◆ **Aim of the task**
Every line holding the string "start" is to be copied from the entries below.

▼

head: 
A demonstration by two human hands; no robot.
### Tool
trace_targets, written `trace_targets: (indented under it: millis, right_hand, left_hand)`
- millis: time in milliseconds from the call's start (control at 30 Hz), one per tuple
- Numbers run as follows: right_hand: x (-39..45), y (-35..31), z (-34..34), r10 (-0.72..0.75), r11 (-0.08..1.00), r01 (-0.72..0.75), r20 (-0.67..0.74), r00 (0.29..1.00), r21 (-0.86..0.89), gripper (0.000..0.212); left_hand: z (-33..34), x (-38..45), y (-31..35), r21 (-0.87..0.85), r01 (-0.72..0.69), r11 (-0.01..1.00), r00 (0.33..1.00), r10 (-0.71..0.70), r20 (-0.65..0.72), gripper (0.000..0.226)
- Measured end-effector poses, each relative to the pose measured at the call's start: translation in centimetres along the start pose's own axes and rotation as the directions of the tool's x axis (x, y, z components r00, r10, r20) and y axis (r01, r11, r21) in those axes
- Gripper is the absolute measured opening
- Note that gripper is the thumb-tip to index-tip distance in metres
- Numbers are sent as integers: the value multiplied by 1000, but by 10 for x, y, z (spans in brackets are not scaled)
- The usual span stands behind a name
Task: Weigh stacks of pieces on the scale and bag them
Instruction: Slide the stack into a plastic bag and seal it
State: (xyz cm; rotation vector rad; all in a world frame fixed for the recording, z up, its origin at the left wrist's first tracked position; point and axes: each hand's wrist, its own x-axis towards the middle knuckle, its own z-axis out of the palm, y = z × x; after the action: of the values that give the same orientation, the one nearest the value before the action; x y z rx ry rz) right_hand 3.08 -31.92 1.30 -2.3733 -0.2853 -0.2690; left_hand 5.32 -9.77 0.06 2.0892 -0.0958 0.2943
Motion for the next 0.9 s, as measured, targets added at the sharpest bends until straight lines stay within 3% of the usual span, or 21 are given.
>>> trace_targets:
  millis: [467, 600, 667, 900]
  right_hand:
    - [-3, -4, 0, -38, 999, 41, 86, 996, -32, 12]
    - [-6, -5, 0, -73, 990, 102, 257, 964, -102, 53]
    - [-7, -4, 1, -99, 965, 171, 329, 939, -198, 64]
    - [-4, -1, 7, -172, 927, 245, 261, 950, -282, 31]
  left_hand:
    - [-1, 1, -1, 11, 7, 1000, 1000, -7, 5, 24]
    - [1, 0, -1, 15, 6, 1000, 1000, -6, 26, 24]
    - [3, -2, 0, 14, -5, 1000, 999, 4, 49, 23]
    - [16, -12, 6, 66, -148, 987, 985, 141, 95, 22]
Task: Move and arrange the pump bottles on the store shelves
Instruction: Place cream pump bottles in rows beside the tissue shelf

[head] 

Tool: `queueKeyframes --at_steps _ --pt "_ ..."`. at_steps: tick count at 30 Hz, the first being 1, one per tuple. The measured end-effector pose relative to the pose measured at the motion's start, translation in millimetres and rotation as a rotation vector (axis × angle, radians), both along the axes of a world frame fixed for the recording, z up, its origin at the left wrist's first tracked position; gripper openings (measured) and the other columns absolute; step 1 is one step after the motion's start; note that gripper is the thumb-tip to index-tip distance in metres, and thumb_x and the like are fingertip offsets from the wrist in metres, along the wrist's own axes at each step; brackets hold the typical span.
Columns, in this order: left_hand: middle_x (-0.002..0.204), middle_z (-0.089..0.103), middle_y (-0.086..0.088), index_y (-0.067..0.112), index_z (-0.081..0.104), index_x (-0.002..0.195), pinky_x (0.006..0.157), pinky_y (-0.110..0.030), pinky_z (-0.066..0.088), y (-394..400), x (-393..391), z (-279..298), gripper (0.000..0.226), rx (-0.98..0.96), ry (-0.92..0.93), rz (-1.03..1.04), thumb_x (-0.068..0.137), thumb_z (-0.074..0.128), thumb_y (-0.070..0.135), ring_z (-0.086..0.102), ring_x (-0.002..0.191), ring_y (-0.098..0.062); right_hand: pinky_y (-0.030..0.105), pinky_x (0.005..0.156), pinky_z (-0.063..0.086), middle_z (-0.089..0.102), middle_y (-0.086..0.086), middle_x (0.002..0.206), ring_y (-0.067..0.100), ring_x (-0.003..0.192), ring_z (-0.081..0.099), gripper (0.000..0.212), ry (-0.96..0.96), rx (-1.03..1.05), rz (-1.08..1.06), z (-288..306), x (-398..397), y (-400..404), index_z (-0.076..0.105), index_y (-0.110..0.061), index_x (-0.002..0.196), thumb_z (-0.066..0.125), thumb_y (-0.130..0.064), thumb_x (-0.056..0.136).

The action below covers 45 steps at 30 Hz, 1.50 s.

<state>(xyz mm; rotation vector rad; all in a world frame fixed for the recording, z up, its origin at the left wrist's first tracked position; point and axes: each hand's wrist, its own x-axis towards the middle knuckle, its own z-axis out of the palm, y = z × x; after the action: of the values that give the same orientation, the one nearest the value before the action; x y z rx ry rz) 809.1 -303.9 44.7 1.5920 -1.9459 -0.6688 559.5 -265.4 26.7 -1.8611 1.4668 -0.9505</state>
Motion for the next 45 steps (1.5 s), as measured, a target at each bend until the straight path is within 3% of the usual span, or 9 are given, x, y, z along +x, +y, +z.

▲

◆ **Exercise answer**
- millis: time in milliseconds from the call's start (control at 30 Hz), one per tuple
- Measured end-effector poses, each relative to the pose measured at the call's start: translation in centimetres along the start pose's own axes and rotation as the directions of the tool's x axis (x, y, z components r00, r10, r20) and y axis (r01, r11, r21) in those axes
Tool: `queueKeyframes --at_steps _ --pt "_ ..."`. at_steps: tick count at 30 Hz, the first being 1, one per tuple. The measured end-effector pose relative to the pose measured at the motion's start, translation in millimetres and rotation as a rotation vector (axis × angle, radians), both along the axes of a world frame fixed for the recording, z up, its origin at the left wrist's first tracked position; gripper openings (measured) and the other columns absolute; step 1 is one step after the motion's start; note that gripper is the thumb-tip to index-tip distance in metres, and thumb_x and the like are fingertip offsets from the wrist in metres, along the wrist's own axes at each step; brackets hold the typical span.

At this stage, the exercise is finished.